Stored data >>
◇ ◇ ◇ ◇ ◇ ◇ ◇

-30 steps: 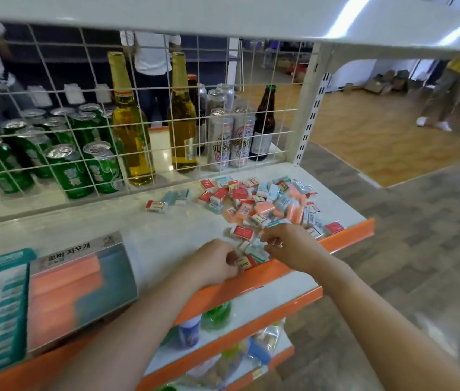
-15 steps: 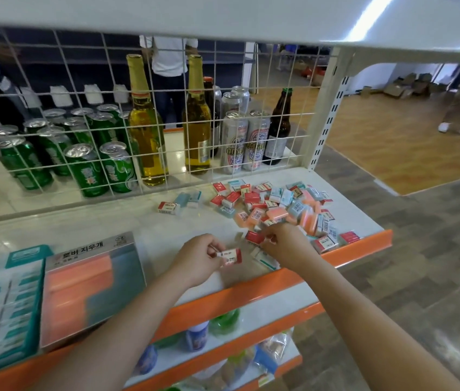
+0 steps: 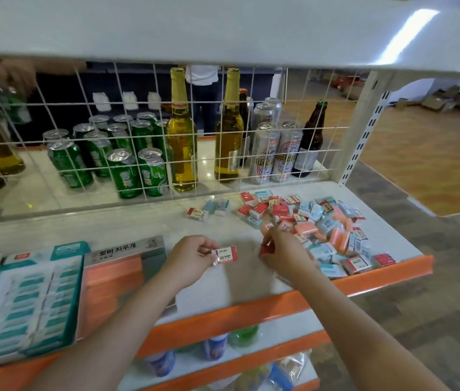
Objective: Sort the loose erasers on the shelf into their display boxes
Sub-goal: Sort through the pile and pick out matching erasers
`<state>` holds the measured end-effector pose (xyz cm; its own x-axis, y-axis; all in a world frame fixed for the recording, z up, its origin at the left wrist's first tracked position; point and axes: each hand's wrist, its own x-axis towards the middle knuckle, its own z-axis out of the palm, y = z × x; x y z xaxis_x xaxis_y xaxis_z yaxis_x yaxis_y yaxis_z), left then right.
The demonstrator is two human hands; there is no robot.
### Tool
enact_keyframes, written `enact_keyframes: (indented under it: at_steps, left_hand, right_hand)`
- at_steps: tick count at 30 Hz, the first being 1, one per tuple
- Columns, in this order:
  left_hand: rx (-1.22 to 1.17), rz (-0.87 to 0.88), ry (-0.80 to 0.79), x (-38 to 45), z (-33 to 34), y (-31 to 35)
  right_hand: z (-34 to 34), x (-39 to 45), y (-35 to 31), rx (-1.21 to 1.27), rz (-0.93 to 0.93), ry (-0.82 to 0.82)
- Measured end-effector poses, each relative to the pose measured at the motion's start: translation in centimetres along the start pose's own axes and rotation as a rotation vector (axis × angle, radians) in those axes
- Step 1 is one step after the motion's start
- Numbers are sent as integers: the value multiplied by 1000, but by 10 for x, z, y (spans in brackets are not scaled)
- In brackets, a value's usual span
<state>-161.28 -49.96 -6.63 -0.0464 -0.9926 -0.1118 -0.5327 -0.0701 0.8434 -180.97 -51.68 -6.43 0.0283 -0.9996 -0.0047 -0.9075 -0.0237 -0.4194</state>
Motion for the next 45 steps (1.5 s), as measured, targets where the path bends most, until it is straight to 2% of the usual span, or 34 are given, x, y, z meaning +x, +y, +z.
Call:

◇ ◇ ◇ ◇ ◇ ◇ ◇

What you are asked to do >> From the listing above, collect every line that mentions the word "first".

Answer area >>
`<state>` holds the measured end-effector pose (xyz cm; its own x-axis, y-axis; all in a world frame fixed for the recording, z up, its origin at the left wrist's first tracked position; point and axes: each hand's wrist, its own x-axis towards the middle knuckle, its own z-axis out of the palm, y = z × x; x y z xaxis_x xaxis_y xaxis_z yaxis_x yaxis_y yaxis_z), left then right.
- at_steps: tick count at 30 Hz, the first being 1, one per tuple

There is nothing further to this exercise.